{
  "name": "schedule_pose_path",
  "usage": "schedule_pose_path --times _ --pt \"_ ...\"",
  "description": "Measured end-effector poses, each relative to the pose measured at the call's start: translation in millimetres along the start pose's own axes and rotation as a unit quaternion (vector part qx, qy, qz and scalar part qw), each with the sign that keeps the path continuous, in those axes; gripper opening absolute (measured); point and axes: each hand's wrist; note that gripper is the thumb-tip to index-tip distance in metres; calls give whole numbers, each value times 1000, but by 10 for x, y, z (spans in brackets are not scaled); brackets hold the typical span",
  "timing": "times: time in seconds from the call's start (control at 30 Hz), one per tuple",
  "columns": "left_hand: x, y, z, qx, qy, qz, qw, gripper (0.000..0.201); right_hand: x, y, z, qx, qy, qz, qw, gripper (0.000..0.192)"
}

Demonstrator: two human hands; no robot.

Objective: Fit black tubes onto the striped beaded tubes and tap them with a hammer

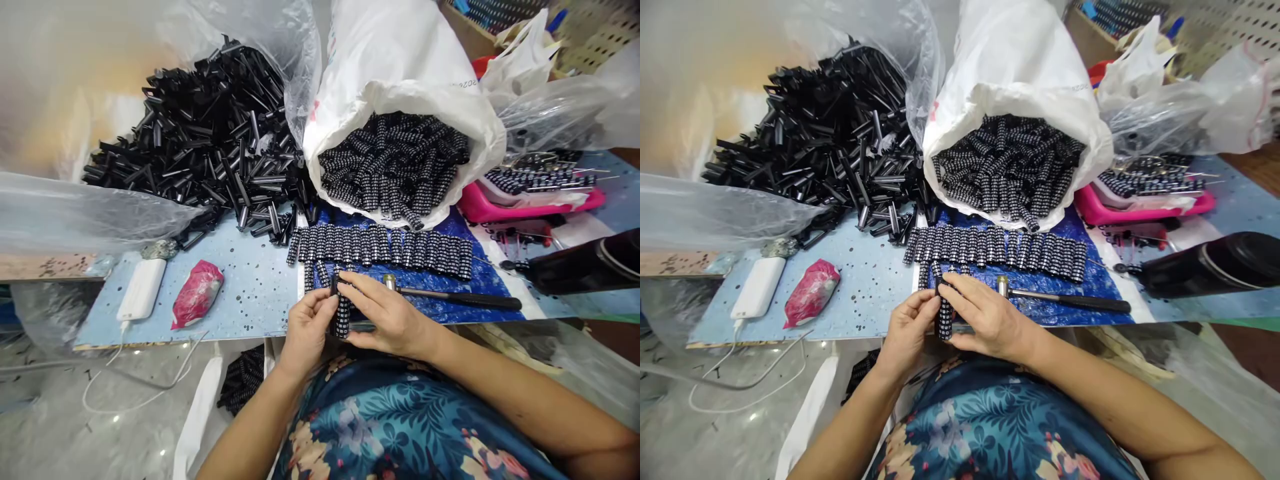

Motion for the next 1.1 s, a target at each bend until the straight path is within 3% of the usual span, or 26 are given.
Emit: schedule_pose_path --times 0.1,0.2,0.4,0.53,0.63,0.8,0.97,1.1 --pt "-12 6 8 34 78 -38 996 49 4 19 -27 21 -28 36 999 82" --pt "21 -22 17 46 104 -97 989 51 -3 39 -48 28 -54 99 993 83" --pt "79 -105 -6 21 54 -83 995 56 26 -9 -57 -3 -62 75 995 82" --pt "102 -93 -36 32 67 -86 994 58 18 -53 -93 6 -53 28 998 83" --pt "59 28 -54 18 50 -63 997 59 -37 30 -306 30 -61 11 998 87" --pt "-108 284 -50 -52 -19 -16 998 56 -63 257 -679 -13 -177 -94 980 65" --pt "-77 71 -19 -7 16 -40 999 58 136 131 -273 5 -105 32 994 87" --pt "-22 -100 -36 12 27 -55 998 58 133 -34 34 -28 -64 68 995 83"
Point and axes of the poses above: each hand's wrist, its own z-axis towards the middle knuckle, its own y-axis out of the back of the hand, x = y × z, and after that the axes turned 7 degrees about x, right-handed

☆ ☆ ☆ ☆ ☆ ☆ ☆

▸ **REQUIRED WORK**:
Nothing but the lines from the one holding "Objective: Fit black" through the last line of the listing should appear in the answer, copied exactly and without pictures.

▸ **ANSWER BOX**:
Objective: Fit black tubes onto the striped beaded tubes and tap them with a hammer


Motion for the next 1.1 s, a target at each bend until the straight path is within 3% of the usual span, or 26 are given.
Emit: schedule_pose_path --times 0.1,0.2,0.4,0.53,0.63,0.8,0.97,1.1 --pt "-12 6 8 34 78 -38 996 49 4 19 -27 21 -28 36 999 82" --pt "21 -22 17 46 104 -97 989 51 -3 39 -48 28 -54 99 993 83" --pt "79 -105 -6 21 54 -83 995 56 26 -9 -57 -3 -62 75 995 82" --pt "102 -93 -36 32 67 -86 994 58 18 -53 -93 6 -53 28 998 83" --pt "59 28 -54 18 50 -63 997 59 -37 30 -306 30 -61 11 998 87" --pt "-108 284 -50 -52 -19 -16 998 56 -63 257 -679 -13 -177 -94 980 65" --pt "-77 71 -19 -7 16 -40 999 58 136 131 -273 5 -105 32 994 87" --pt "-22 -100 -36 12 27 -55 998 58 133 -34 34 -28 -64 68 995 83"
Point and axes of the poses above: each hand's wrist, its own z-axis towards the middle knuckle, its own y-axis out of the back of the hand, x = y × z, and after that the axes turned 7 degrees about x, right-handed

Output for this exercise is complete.